There is also std.exception.assumeUnique, but it's too eager to be safe and tries to null its parameter and this fails:

    string j2 = assumeUnique(join(a2, " ")); // error

Finally, casting ourselves works:

    string j2 = cast(string)join(a2, " ");

> }
>
> Error: cannot implicitly convert expression (join(a," ")) of type char[] to string
>
> ..idup avoids the error:
>
> string j3 = join(a2, " ").idup; // OK
>
> Given the low efficiency of the D GC it's better to reduce memory allocations as much as possible.
> Here join() creates a brand new array, so idup performs a useless copy.

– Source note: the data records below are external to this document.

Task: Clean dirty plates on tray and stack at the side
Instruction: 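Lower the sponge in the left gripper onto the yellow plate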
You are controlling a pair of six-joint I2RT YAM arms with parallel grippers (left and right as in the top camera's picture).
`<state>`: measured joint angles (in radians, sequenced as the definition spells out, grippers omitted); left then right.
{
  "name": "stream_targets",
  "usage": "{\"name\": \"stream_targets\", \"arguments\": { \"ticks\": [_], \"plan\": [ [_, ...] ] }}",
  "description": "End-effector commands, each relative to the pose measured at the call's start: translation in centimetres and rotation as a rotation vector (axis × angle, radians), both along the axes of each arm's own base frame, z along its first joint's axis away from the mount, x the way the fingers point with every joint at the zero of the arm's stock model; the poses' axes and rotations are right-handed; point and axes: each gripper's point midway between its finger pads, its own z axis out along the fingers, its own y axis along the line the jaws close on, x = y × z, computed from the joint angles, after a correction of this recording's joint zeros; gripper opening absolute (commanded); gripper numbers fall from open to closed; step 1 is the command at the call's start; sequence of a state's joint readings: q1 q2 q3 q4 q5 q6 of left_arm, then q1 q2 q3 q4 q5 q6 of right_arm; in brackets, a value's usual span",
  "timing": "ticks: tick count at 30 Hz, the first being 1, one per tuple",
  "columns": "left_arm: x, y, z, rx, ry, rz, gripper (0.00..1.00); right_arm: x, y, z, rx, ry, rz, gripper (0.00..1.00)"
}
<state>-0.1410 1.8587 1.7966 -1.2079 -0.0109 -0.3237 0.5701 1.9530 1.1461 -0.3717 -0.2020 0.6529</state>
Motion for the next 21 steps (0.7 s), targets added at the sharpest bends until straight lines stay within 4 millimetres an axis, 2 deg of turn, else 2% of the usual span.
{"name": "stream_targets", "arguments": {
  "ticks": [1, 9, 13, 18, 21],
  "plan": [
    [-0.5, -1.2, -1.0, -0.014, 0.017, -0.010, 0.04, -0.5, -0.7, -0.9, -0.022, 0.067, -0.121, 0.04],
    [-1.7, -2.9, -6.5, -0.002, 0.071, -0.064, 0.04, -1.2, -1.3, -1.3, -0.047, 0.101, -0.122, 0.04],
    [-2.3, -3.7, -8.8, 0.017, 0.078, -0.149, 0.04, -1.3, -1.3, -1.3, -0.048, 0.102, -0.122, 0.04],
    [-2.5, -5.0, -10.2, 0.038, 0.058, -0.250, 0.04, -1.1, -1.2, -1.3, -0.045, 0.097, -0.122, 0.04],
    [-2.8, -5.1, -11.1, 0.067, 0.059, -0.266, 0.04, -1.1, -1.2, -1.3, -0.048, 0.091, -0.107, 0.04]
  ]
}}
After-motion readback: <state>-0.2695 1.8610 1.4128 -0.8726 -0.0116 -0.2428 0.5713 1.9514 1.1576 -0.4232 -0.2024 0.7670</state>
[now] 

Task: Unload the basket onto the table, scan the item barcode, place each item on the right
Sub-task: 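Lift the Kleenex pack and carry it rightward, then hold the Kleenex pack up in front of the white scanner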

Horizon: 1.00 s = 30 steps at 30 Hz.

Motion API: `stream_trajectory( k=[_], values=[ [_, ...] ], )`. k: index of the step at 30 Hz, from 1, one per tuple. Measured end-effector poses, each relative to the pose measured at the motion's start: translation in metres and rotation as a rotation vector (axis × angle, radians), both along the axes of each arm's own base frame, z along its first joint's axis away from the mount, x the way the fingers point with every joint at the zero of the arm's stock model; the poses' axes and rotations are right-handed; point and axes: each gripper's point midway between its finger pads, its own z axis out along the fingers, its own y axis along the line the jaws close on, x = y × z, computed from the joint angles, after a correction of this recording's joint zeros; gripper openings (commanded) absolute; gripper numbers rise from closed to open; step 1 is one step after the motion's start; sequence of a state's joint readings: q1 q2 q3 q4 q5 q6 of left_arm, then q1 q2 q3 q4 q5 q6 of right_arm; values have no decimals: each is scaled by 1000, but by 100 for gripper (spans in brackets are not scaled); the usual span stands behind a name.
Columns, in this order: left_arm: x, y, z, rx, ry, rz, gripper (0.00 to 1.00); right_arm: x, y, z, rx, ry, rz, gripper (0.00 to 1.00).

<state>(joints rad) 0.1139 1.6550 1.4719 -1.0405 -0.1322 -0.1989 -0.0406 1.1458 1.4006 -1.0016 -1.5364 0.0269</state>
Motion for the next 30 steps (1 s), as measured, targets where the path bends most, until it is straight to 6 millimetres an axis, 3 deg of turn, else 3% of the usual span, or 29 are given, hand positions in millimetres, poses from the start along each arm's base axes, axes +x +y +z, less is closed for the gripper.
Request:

To avoid this extra copy do I have to write another joinString() function?
>
> Bye,
> bearophile

Ali

April 07, 2011
On 04/07/2011 03:07 AM, Ali Çehreli wrote:
>>  Given an array of strings std.string.join() returns a single string:
>>
>>  import std.string;
>>  void main() {
>>       string[] a1 = ["hello", "red"];
>>       string j1 = join(a1, " "); // OK
>>  }
>>
>>
>>  But in a program I need an array of mutable arrays of chars. If I join the
> arrays I get a mutable array of chars.
> [...]
> Finally, casting ourselves works:
>
>      string j2 = cast(string)join(a2, " ");

Oh, that's very good news! Thans Ali, I never thought at that solution. I'm often i/dup-ing from/to string to manipulate text due to the fact there is no automatic conversion.
cast() works in place, doesn't it? so this is supposed avoid to avoid copy.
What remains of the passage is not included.